All records are to be printed exactly as they appear.

[Records contained in a dataset]
▬▬▬
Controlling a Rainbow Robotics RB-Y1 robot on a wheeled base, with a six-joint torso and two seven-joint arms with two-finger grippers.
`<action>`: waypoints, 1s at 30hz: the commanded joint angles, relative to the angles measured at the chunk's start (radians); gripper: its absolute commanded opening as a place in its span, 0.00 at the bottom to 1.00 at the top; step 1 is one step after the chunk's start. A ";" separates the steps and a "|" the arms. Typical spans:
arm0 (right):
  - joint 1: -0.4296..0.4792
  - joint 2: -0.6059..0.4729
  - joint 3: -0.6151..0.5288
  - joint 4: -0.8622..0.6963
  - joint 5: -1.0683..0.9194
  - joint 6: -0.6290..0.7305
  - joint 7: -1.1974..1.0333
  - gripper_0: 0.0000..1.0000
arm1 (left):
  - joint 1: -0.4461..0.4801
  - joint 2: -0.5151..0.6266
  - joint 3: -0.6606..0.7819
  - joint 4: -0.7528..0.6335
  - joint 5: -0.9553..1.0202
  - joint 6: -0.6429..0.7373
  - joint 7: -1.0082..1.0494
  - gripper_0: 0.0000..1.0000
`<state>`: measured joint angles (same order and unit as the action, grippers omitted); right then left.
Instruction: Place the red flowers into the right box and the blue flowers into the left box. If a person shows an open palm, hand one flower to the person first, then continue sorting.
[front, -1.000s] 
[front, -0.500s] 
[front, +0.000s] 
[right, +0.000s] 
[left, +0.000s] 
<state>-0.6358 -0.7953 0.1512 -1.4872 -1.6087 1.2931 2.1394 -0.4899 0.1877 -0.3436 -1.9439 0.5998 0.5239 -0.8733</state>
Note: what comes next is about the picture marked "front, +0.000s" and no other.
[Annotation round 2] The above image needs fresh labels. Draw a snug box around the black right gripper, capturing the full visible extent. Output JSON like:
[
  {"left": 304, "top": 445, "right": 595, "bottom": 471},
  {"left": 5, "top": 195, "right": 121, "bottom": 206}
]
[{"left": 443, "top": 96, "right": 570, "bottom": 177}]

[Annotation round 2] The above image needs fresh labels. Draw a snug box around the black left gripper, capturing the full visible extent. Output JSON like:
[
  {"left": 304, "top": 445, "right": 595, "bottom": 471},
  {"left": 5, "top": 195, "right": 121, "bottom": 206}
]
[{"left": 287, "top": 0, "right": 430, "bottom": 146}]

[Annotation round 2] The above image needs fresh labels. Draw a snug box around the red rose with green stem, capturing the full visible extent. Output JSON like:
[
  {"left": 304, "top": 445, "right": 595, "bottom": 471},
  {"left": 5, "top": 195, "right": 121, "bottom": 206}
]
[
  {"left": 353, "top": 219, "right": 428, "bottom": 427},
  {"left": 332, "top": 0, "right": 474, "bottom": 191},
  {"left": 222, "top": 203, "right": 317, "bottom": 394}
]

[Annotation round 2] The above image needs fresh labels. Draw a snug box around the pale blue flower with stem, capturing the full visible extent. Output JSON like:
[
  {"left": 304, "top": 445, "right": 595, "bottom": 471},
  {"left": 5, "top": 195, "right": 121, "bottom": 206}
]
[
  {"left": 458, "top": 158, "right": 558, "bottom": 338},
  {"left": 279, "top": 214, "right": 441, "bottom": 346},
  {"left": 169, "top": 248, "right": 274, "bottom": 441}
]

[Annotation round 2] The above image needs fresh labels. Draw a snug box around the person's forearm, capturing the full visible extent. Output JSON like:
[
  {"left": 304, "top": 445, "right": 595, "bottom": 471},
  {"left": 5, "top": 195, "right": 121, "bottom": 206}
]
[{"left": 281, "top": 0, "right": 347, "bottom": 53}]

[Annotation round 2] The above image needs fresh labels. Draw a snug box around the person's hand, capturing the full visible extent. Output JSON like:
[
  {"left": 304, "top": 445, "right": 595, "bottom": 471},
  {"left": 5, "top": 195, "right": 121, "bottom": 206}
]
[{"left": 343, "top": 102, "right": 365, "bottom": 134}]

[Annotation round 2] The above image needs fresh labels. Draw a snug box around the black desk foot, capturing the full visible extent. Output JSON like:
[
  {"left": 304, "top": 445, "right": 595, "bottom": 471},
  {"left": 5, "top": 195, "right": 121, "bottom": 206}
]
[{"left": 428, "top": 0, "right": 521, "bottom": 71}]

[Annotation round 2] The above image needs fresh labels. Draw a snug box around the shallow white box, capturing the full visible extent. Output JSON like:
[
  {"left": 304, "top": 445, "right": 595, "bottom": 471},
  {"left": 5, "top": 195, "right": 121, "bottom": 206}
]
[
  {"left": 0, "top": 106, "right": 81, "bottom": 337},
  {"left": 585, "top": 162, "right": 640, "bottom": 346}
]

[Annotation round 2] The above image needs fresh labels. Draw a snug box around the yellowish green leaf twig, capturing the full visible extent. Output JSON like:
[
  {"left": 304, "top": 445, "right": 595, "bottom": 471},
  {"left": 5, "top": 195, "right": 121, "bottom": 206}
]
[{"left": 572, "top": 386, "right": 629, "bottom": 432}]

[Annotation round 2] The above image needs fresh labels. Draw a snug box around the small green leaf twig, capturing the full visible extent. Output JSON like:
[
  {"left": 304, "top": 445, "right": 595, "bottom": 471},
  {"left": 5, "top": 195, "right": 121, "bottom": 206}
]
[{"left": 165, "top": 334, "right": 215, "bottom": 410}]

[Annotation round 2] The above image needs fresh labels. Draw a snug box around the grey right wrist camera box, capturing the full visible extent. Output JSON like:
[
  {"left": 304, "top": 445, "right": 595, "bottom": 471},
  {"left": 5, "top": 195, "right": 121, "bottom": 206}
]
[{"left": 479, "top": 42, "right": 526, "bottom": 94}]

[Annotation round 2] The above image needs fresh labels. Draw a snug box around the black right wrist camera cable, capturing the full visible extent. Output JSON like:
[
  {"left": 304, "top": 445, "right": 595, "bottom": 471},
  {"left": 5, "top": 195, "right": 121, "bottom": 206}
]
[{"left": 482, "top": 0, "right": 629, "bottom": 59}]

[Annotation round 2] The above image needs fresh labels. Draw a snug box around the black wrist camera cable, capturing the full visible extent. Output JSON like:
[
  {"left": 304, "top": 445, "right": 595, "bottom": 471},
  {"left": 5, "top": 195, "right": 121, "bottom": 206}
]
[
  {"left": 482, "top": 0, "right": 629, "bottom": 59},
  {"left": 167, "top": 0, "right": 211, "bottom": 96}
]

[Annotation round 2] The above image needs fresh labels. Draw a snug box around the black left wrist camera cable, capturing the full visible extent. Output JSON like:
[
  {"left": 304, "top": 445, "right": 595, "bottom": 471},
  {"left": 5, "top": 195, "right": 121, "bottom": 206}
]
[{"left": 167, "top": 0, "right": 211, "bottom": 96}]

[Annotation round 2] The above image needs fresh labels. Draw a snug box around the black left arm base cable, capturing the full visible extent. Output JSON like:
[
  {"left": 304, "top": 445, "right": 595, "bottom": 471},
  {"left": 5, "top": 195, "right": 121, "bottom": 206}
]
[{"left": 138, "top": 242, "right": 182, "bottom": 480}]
▬▬▬
* **ANSWER**
Controlling a Rainbow Robotics RB-Y1 robot on a wheeled base, with a six-joint torso and two seven-joint arms with two-finger grippers.
`<action>`: waypoints, 1s at 30hz: the commanded joint angles, relative to the angles measured at the chunk's start (radians); gripper: its absolute commanded opening as a place in its span, 0.00 at the bottom to 1.00 at the top; step 1 is one step after the chunk's start. A ";" separates the steps and a "|" the arms. Typical spans:
arm0 (right):
  - joint 1: -0.4296..0.4792
  - joint 2: -0.6059..0.4729
  - joint 3: -0.6151..0.5288
  - joint 4: -0.8622..0.6963
  - joint 5: -1.0683..0.9194
  - joint 6: -0.6290..0.7305
  - joint 7: -1.1974..1.0333
  - gripper_0: 0.0000..1.0000
arm1 (left):
  - joint 1: -0.4461..0.4801
  - joint 2: -0.5151..0.6266
  - joint 3: -0.6606..0.7819
  - joint 4: -0.7528..0.6335
  - joint 5: -0.9553..1.0202
  - joint 6: -0.6429..0.7373
  - joint 7: -1.0082..1.0494
  - gripper_0: 0.0000..1.0000
`<state>`: measured joint angles (same order and unit as the action, grippers omitted); right then left.
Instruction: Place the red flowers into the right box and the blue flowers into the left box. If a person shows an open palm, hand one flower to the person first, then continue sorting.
[front, -1.000s] 
[front, -0.500s] 
[front, +0.000s] 
[right, +0.000s] 
[left, +0.000s] 
<state>-0.6358 -0.7953 0.1512 -1.4872 -1.6087 1.2931 2.1394 -0.4899 0.1877 -0.3436 -1.9439 0.5998 0.5239 -0.8733</state>
Note: what comes next is about the picture marked "front, +0.000s" and no other.
[Annotation round 2] The above image needs fresh labels. Draw a snug box around the black right gripper, capturing the full visible extent. Output JSON like:
[
  {"left": 304, "top": 445, "right": 595, "bottom": 471},
  {"left": 5, "top": 195, "right": 121, "bottom": 206}
]
[{"left": 443, "top": 96, "right": 570, "bottom": 177}]

[Annotation round 2] The above image needs fresh labels. Draw a snug box around the black left gripper, capturing the full visible extent. Output JSON like:
[
  {"left": 304, "top": 445, "right": 595, "bottom": 471},
  {"left": 5, "top": 195, "right": 121, "bottom": 206}
]
[{"left": 287, "top": 0, "right": 430, "bottom": 146}]

[Annotation round 2] The above image needs fresh labels. Draw a snug box around the red rose with green stem, capturing the full visible extent. Output JSON like:
[
  {"left": 304, "top": 445, "right": 595, "bottom": 471},
  {"left": 5, "top": 195, "right": 121, "bottom": 206}
]
[
  {"left": 353, "top": 219, "right": 428, "bottom": 427},
  {"left": 332, "top": 0, "right": 474, "bottom": 191},
  {"left": 222, "top": 203, "right": 317, "bottom": 394}
]

[Annotation round 2] The above image needs fresh labels. Draw a snug box around the pale blue flower with stem, capturing the full visible extent. Output JSON like:
[
  {"left": 304, "top": 445, "right": 595, "bottom": 471},
  {"left": 5, "top": 195, "right": 121, "bottom": 206}
]
[
  {"left": 458, "top": 158, "right": 558, "bottom": 338},
  {"left": 279, "top": 214, "right": 441, "bottom": 346},
  {"left": 169, "top": 248, "right": 274, "bottom": 441}
]

[Annotation round 2] The above image needs fresh labels. Draw a snug box around the person's forearm, capturing the full visible extent. Output JSON like:
[
  {"left": 304, "top": 445, "right": 595, "bottom": 471},
  {"left": 5, "top": 195, "right": 121, "bottom": 206}
]
[{"left": 281, "top": 0, "right": 347, "bottom": 53}]

[Annotation round 2] The above image needs fresh labels. Draw a snug box around the person's hand, capturing the full visible extent. Output JSON like:
[
  {"left": 304, "top": 445, "right": 595, "bottom": 471},
  {"left": 5, "top": 195, "right": 121, "bottom": 206}
]
[{"left": 343, "top": 102, "right": 365, "bottom": 134}]

[Annotation round 2] The above image needs fresh labels. Draw a snug box around the black desk foot, capturing the full visible extent. Output JSON like:
[
  {"left": 304, "top": 445, "right": 595, "bottom": 471},
  {"left": 5, "top": 195, "right": 121, "bottom": 206}
]
[{"left": 428, "top": 0, "right": 521, "bottom": 71}]

[Annotation round 2] The above image needs fresh labels. Draw a snug box around the shallow white box, capturing the full visible extent. Output JSON like:
[
  {"left": 304, "top": 445, "right": 595, "bottom": 471},
  {"left": 5, "top": 195, "right": 121, "bottom": 206}
]
[
  {"left": 0, "top": 106, "right": 81, "bottom": 337},
  {"left": 585, "top": 162, "right": 640, "bottom": 346}
]

[Annotation round 2] The above image needs fresh labels. Draw a snug box around the yellowish green leaf twig, capturing the full visible extent. Output JSON like:
[
  {"left": 304, "top": 445, "right": 595, "bottom": 471},
  {"left": 5, "top": 195, "right": 121, "bottom": 206}
]
[{"left": 572, "top": 386, "right": 629, "bottom": 432}]

[Annotation round 2] The above image needs fresh labels. Draw a snug box around the small green leaf twig, capturing the full visible extent. Output JSON like:
[
  {"left": 304, "top": 445, "right": 595, "bottom": 471},
  {"left": 5, "top": 195, "right": 121, "bottom": 206}
]
[{"left": 165, "top": 334, "right": 215, "bottom": 410}]

[Annotation round 2] The above image needs fresh labels. Draw a snug box around the grey right wrist camera box, capturing the full visible extent. Output JSON like:
[
  {"left": 304, "top": 445, "right": 595, "bottom": 471},
  {"left": 5, "top": 195, "right": 121, "bottom": 206}
]
[{"left": 479, "top": 42, "right": 526, "bottom": 94}]

[Annotation round 2] The above image needs fresh labels. Draw a snug box around the black right wrist camera cable, capturing the full visible extent. Output JSON like:
[
  {"left": 304, "top": 445, "right": 595, "bottom": 471},
  {"left": 5, "top": 195, "right": 121, "bottom": 206}
]
[{"left": 482, "top": 0, "right": 629, "bottom": 59}]

[Annotation round 2] The above image needs fresh labels. Draw a snug box around the black wrist camera cable, capturing the full visible extent. Output JSON like:
[
  {"left": 304, "top": 445, "right": 595, "bottom": 471},
  {"left": 5, "top": 195, "right": 121, "bottom": 206}
]
[
  {"left": 482, "top": 0, "right": 629, "bottom": 59},
  {"left": 167, "top": 0, "right": 211, "bottom": 96}
]

[Annotation round 2] The above image needs fresh labels. Draw a snug box around the black left wrist camera cable, capturing the full visible extent. Output JSON like:
[
  {"left": 304, "top": 445, "right": 595, "bottom": 471},
  {"left": 5, "top": 195, "right": 121, "bottom": 206}
]
[{"left": 167, "top": 0, "right": 211, "bottom": 96}]

[Annotation round 2] The above image needs fresh labels. Draw a snug box around the black left arm base cable, capturing the full visible extent. Output JSON like:
[
  {"left": 304, "top": 445, "right": 595, "bottom": 471},
  {"left": 5, "top": 195, "right": 121, "bottom": 206}
]
[{"left": 138, "top": 242, "right": 182, "bottom": 480}]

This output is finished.